Selbstverständlich sind all diese Aussagen durch die Meinungsfreiheit gedeckt. Auch wenn einer in seiner Erregung die Sprecherin des Aussenminsteriums in Moskau für die russische Botschafterin in Bern hält und sie gleich ausweisen möchte. Allerdings macht sich kein einziger der Kommentatoren die Mühe, den Wahrheitsgehalt der Geschichtslektion zu untersuchen. Denn Meinungsfreiheit geht häufig mit Kenntnisfreiheit daher. Also keine Ahnung haben, aber sehr viel Meinung.

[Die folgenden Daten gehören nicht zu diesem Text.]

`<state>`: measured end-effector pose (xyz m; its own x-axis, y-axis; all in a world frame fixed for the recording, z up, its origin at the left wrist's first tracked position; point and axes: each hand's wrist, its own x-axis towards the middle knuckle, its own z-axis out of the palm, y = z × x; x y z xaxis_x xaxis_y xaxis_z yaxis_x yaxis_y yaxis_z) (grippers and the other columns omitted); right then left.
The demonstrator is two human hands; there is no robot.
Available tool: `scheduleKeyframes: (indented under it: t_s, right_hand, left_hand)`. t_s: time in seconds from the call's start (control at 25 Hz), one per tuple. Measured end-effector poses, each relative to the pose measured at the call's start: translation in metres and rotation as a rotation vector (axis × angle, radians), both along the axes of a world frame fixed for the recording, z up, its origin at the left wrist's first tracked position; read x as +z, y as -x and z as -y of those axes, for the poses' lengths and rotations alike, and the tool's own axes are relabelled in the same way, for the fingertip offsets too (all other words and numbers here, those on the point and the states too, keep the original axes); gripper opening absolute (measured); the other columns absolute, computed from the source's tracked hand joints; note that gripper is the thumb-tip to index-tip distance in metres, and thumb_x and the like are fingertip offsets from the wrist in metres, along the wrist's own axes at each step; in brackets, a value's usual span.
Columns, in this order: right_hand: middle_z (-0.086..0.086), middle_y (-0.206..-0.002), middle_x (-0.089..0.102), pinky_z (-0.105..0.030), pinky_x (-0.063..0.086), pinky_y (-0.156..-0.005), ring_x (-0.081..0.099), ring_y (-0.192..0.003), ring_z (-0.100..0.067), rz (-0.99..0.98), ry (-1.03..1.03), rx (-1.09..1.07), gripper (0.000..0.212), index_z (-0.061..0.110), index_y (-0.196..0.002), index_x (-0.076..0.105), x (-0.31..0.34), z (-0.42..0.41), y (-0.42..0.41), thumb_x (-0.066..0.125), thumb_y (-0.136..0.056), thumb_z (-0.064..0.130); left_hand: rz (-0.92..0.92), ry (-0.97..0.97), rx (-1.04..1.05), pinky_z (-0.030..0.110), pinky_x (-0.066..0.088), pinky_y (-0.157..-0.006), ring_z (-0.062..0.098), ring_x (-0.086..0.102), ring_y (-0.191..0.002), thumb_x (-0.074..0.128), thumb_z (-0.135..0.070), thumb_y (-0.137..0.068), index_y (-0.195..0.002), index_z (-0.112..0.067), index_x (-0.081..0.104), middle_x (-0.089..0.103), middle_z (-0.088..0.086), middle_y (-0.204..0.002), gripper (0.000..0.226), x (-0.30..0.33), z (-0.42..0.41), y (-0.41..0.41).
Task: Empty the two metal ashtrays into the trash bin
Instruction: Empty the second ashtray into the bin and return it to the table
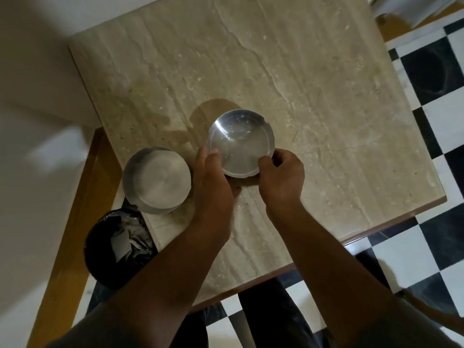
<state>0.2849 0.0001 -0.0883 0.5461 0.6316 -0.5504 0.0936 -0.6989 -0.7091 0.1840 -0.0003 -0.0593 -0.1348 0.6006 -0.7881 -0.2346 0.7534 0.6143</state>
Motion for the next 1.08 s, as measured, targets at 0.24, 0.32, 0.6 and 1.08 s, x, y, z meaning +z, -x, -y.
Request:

Ahnungslosigkeit mit viel Meinung gibt’s überall

Das gilt nebenbei auch für die ehemalige Bundesanwältin und UNO-Chefanklägerin Carla Del Ponte. Die will sich wieder ins Gespräch bringen, indem sie behauptet, sie sei vielleicht die einzige Person, die wisse, wie man es anstellen müsse, um einen amtierenden Präsidenten vor den Internationalen Strafgerichtshof zu bringen. Denn: «Es ist möglich, Putin vor Gericht zu stellen

Allerdings: sollte diese Möglichkeit existieren, wäre unbedingt zu vermeiden, dass Del Ponte etwas damit zu tun hätte. Denn in ihrer langen und sehr geräuschvollen Karriere ist es der Staatsanwältin nie, in keinem einzigen Fall gelungen, eine von ihr eingereichte Anklage zu einer Verurteilung zu führen. Das fing schon mit ihrer ersten Karriere als «Mafiajägerin» an. Grosser Auftritt, Bodyguards, starke Ansagen – und dann regnete es Prozessentschädigungen auf zu Unrecht Angeklagte.

All das gehört zur Meinungsfreiheit und muss unbedingt geduldet werden. Ob das allerdings die Mehrheit der Schweizer Bevölkerung auch so sieht? Wenn dieses Kommentar-Sample bei Tamedia repräsentativ ist, muss man besorgt sein.